REPUBLIKA.CO.ID, CAPE TOWN -- Organisasi Kesehatan Dunia (WHO) mengatakan pada Jumat (18/2), enam negara Afrika akan menjadi yang pertama di benua itu menerima teknologi yang dibutuhkan untuk memproduksi vaksin mRNA. Proyek transfer teknologi bertujuan untuk membantu negara-negara berpenghasilan rendah dan menengah memproduksi vaksin mRNA dalam skala dan sesuai dengan standar internasional.
Negara-negara tersebut adalah Mesir, Kenya, Nigeria, Senegal, Afrika Selatan dan Tunisia. Jenis mRNA ini adalah teknologi canggih yang digunakan oleh perusahaan seperti Pfizer-BioNTech dan Moderna untuk vaksin Covid-19. Kerja sama tersebut telah membangun produksi vaksin mRNA pada skala laboratorium dan sedang bekerja menuju produksi komersial.

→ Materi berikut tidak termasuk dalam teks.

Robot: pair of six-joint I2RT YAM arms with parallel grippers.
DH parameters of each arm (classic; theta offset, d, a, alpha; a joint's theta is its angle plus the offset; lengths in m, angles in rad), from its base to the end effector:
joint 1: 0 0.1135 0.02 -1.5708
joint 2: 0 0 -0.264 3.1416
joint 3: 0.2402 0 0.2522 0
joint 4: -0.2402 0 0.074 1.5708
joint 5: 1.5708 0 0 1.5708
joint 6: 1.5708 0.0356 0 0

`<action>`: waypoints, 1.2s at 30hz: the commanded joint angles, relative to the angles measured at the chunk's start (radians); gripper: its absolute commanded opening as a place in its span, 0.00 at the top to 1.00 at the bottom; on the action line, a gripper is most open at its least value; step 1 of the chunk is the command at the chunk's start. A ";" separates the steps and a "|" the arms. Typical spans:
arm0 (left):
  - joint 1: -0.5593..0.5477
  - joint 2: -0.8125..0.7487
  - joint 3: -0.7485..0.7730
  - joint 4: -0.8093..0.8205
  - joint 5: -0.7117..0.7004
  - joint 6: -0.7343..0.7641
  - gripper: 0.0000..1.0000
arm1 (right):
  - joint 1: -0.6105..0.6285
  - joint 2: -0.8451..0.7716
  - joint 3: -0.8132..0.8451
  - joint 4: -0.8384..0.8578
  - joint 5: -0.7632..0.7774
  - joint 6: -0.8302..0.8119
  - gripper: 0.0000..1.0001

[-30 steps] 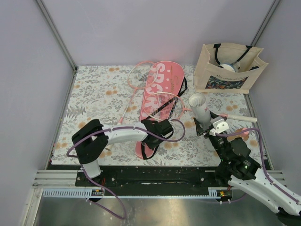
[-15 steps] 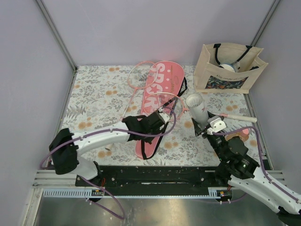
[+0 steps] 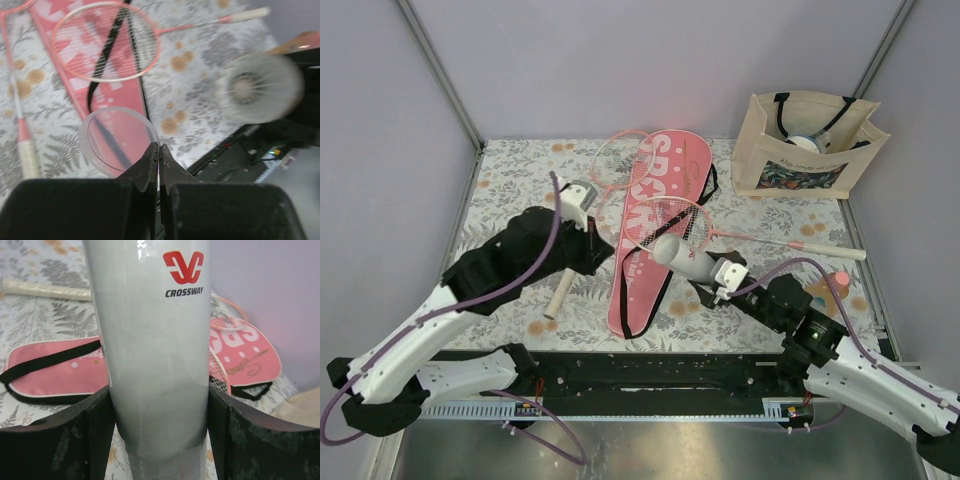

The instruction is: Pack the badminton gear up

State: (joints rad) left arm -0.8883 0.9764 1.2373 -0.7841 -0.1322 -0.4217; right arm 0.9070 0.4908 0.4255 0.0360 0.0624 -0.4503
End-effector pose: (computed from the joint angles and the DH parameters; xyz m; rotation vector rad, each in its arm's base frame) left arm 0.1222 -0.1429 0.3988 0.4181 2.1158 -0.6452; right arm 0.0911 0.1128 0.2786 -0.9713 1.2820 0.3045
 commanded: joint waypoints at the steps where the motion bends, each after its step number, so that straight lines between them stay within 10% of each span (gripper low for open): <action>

Pelatihan negara-negara penerima akan dimulai pada Maret 2022.
"Ini adalah teknologi mRNA yang dirancang di Afrika, dipimpin oleh Afrika dan dimiliki oleh Afrika, dengan dukungan Tim Eropa," kata Presiden Komisi Eropa Ursula von der Leyen, dilansir dari reuters, Jumat (18/2/2022).
Direktur Jenderal WHO Tedros Adhanom Ghebreyesus mengatakan pandemi Covid-19 telah menunjukkan lebih dari peristiwa lain cara ketergantungan pada beberapa perusahaan untuk memasok barang publik global membatasi dan berbahaya. "Dalam jangka menengah hingga panjang, cara terbaik untuk mengatasi kedaruratan kesehatan dan mencapai cakupan kesehatan universal adalah dengan meningkatkan kapasitas semua daerah secara signifikan untuk memproduksi produk kesehatan yang mereka butuhkan," katanya dalam sebuah pernyataan.
WHO mendirikan pusat transfer teknologi mRNA globalnya setelah penimbunan vaksin oleh negara-negara kaya dan oleh perusahaan yang memprioritaskan penjualan kepada pemerintah yang dapat membayar harga tertinggi. Ini mendorong negara-negara berpenghasilan rendah dan menengah ke belakang antrian untuk vaksin Covid-19.
Presiden Afrika Selatan Cyril Ramaphosa mendesak skema distribusi vaksin global COVAX dan aliansi vaksin GAVI untuk membeli vaksin dari pusat manufaktur lokal. "Kurangnya pasar untuk vaksin yang diproduksi di Afrika adalah sesuatu yang harus menjadi perhatian kita semua," katanya pada konferensi pers di sela-sela pertemuan puncak Uni Eropa-Uni Afrika di Brussels.
"Organisasi seperti COVAX dan GAVI perlu berkomitmen untuk membeli vaksin dari produsen lokal daripada keluar dari hub yang telah disiapkan," katanya.
Pada Juni tahun lalu, WHO memilih konsorsium perusahaan Afrika Selatan untuk menjalankan hub mRNA globalnya. Afrigen Biologics kemudian menggunakan urutan vaksin Moderna yang tersedia untuk umum untuk menghasilkan versinya sendiri.
Penerima pertama dari transfer teknologi adalah mitra konsorsium dan sebagian produsen vaksin Afrika Selatan milik negara, Biovac, yang akan memproduksi vaksin secara massal setelah melewati rintangan keamanan dan peraturan yang diperlukan. Pusat mRNA di Afrika Selatan memiliki pendekatan global, tidak hanya melayani Afrika tetapi juga dunia. Hingga saat ini, lebih dari 20 negara telah meminta akses ke transfer teknologi hub.